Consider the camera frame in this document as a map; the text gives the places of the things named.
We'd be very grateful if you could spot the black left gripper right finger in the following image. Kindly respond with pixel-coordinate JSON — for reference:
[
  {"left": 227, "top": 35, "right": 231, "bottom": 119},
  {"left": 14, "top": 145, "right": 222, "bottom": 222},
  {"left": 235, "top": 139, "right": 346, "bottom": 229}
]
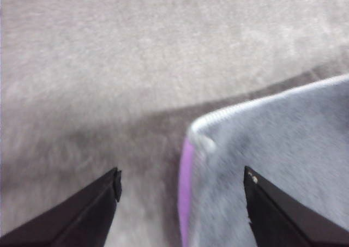
[{"left": 243, "top": 165, "right": 349, "bottom": 247}]

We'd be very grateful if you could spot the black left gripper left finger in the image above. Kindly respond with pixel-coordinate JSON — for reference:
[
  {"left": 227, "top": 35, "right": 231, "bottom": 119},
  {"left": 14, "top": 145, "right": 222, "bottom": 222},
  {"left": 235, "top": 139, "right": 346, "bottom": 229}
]
[{"left": 0, "top": 167, "right": 123, "bottom": 247}]

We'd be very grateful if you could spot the purple towel with grey hem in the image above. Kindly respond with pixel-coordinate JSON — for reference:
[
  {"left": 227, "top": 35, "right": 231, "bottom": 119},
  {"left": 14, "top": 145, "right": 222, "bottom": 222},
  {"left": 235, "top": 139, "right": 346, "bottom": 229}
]
[{"left": 178, "top": 74, "right": 349, "bottom": 247}]

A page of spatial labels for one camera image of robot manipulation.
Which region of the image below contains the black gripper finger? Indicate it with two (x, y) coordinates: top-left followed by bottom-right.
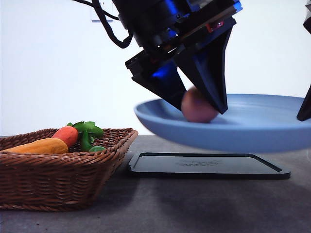
(175, 24), (234, 115)
(132, 59), (187, 110)
(296, 84), (311, 121)

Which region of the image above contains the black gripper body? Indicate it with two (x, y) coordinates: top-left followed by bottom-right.
(126, 0), (243, 80)

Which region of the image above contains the brown egg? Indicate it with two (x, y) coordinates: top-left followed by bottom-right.
(181, 88), (218, 123)

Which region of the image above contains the blue round plate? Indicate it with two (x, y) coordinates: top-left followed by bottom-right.
(134, 94), (311, 153)

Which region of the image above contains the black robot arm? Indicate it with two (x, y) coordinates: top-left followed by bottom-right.
(120, 0), (243, 114)

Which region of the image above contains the brown wicker basket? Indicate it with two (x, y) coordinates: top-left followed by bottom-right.
(0, 128), (138, 212)

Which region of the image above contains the orange toy carrot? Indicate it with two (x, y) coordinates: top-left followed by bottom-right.
(52, 121), (104, 151)

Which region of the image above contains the black rectangular tray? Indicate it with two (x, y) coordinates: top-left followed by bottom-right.
(128, 152), (291, 180)

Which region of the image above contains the yellow toy corn cob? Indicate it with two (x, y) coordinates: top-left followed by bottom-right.
(2, 138), (68, 154)

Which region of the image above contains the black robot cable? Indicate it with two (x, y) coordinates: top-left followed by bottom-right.
(71, 0), (134, 48)

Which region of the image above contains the white wall socket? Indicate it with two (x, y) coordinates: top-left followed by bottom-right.
(91, 12), (114, 23)

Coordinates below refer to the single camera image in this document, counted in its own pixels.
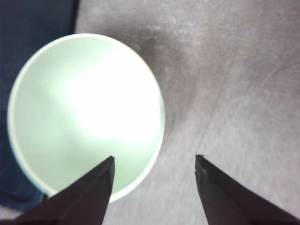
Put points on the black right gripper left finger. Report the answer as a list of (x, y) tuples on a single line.
[(82, 201)]

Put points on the black rectangular tray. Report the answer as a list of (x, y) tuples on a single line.
[(28, 28)]

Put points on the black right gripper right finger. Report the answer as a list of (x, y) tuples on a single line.
[(227, 200)]

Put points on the green ceramic bowl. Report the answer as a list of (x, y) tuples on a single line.
[(80, 101)]

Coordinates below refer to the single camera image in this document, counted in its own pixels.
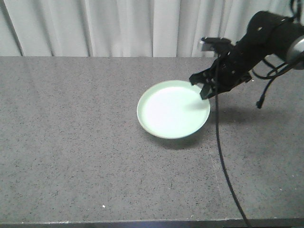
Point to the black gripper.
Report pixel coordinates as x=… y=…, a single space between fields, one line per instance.
x=226 y=74

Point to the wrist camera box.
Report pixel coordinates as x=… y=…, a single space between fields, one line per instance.
x=214 y=44

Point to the white pleated curtain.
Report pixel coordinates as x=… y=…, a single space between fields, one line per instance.
x=124 y=28

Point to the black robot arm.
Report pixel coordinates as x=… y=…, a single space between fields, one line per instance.
x=267 y=34

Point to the light green round plate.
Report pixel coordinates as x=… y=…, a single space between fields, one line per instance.
x=172 y=109

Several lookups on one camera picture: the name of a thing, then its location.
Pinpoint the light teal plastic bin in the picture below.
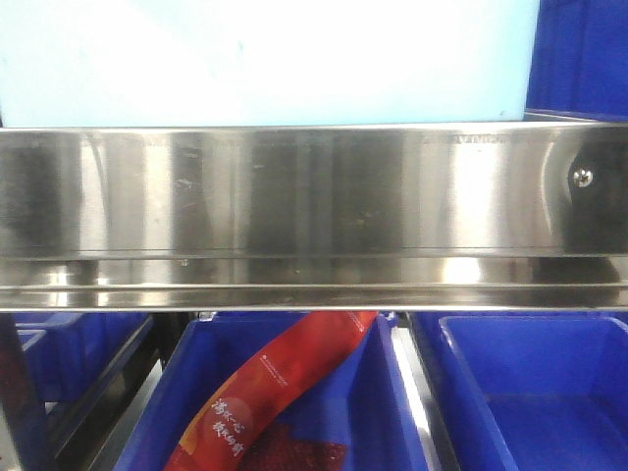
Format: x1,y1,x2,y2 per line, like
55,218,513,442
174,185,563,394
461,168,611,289
1,1,540,128

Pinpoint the blue bin lower shelf centre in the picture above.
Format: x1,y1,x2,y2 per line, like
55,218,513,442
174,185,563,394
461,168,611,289
116,311,443,470

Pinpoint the blue bin shelf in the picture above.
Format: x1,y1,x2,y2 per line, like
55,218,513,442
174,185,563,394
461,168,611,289
14,312,150,402
116,311,443,470
411,312,627,470

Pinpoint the blue bin lower shelf right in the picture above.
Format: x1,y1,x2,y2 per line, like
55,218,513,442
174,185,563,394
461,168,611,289
411,312,627,470

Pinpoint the blue bin lower shelf left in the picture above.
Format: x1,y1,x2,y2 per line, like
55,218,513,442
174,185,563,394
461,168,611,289
14,312,150,402

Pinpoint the red snack package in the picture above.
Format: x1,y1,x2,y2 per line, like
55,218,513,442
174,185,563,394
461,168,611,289
165,310,378,470

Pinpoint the blue bin lower right stack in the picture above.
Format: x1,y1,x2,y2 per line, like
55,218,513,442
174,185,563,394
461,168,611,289
526,0,627,120

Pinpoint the steel shelf front rail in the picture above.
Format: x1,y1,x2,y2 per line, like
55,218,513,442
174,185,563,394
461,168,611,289
1,121,627,311

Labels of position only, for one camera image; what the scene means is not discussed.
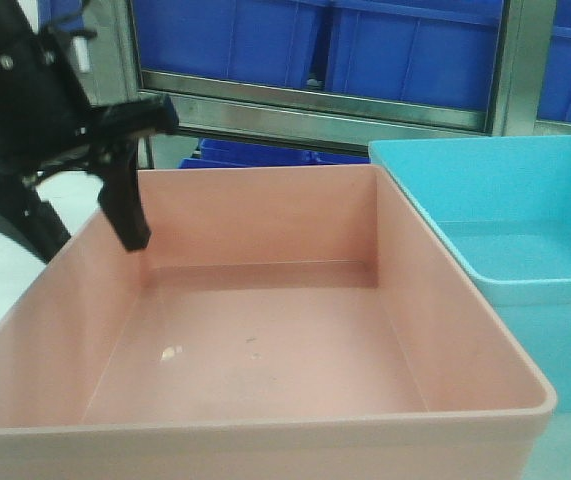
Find blue bin upper far right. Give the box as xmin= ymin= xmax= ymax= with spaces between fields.
xmin=537 ymin=1 xmax=571 ymax=123

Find pink plastic box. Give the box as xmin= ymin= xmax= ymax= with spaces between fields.
xmin=0 ymin=165 xmax=557 ymax=479

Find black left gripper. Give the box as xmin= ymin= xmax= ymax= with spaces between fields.
xmin=0 ymin=1 xmax=178 ymax=263

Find blue bin upper middle-left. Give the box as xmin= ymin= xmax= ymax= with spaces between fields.
xmin=132 ymin=1 xmax=330 ymax=89

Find stainless steel shelf rack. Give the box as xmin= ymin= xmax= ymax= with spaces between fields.
xmin=81 ymin=1 xmax=571 ymax=155

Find light blue plastic box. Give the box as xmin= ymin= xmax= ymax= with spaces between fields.
xmin=369 ymin=135 xmax=571 ymax=413

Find blue bin upper middle-right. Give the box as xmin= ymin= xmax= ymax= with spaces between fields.
xmin=324 ymin=1 xmax=502 ymax=111

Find blue bins behind table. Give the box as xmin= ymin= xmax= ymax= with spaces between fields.
xmin=178 ymin=139 xmax=370 ymax=169

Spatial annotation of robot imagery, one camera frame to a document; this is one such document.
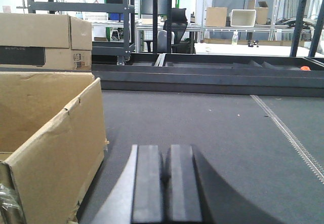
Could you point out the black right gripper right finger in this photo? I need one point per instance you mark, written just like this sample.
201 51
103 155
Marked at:
197 193

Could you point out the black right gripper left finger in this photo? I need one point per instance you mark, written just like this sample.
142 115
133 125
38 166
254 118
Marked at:
137 196

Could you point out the grey conveyor belt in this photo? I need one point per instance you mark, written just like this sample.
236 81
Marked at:
251 141

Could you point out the small brown box far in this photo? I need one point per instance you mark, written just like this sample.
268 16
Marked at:
261 11

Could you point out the black metal conveyor frame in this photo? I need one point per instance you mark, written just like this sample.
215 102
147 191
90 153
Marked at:
213 74

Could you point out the black metal rack cart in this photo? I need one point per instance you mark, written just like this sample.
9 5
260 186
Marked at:
123 50

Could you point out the black office chair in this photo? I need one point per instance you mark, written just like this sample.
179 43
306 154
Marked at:
178 27

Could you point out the large printed cardboard box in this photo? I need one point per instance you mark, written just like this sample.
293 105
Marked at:
45 41

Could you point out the plastic drink bottle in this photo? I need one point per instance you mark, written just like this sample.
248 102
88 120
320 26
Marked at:
234 40

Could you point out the brown box on table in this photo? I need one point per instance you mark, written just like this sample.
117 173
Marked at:
216 16

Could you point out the brown cardboard carton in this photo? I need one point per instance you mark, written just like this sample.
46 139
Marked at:
52 144

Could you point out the white plastic tub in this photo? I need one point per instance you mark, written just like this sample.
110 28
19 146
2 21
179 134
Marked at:
243 18

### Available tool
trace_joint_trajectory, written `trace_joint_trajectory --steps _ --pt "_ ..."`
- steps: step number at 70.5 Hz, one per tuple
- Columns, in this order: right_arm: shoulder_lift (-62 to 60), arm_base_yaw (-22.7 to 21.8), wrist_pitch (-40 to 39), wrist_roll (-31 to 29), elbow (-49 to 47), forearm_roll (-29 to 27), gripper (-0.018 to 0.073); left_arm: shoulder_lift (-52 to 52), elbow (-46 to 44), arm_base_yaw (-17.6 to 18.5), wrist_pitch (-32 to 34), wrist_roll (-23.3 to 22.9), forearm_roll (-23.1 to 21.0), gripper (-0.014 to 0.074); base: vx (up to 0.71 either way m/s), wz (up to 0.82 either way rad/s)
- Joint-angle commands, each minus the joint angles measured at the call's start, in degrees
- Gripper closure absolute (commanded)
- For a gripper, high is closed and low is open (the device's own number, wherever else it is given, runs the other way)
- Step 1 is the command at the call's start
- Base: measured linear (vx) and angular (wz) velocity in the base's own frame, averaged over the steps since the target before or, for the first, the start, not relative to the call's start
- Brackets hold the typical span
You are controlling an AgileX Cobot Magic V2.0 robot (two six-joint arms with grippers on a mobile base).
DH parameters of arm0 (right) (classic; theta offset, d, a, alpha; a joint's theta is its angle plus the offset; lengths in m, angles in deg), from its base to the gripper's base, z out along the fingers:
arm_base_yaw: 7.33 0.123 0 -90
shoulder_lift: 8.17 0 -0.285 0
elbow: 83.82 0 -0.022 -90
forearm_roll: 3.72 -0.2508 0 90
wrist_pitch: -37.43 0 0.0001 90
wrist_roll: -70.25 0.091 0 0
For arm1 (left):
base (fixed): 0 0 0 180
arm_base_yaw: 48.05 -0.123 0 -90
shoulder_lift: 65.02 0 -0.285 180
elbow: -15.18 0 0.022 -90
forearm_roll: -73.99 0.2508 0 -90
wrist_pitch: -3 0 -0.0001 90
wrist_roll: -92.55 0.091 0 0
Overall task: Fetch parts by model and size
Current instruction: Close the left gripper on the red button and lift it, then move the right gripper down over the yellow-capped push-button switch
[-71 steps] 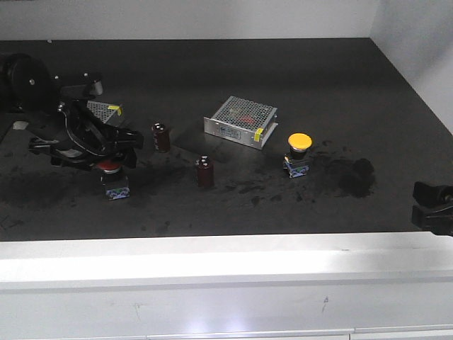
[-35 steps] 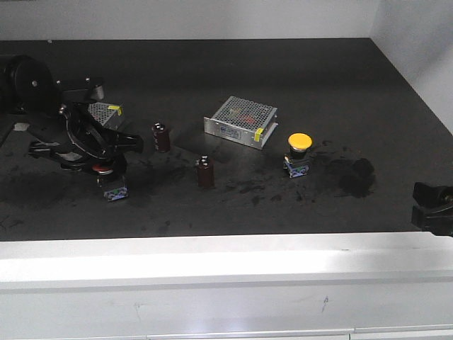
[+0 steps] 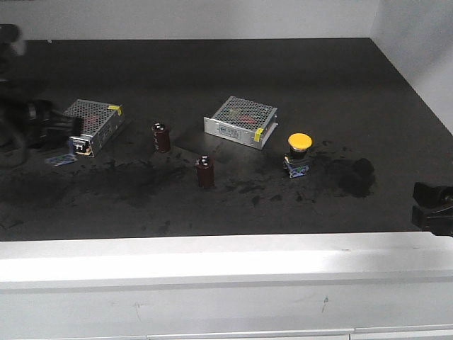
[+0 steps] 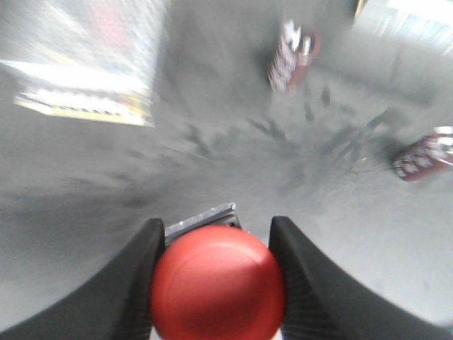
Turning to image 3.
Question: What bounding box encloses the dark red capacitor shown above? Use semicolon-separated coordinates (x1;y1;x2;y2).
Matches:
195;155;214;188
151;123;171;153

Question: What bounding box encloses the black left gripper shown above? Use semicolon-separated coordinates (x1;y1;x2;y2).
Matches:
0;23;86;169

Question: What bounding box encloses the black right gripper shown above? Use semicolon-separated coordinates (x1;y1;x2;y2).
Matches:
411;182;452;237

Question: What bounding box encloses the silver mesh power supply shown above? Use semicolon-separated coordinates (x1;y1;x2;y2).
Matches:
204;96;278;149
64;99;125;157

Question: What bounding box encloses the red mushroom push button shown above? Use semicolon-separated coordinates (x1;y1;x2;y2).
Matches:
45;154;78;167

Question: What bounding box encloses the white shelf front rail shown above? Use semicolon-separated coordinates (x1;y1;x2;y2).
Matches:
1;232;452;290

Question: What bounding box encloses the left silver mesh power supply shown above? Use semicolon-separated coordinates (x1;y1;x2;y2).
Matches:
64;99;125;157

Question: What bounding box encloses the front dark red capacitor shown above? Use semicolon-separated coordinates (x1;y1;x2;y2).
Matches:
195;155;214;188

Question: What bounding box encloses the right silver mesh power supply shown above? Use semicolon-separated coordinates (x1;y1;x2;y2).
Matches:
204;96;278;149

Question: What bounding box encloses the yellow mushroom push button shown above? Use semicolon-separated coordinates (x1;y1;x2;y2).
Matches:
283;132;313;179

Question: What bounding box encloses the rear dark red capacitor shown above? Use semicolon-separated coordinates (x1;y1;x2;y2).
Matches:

* * *

= Work request =
Scan the listing above and report how many of its lines hold the word "metal", giving the number only.

= Your response =
2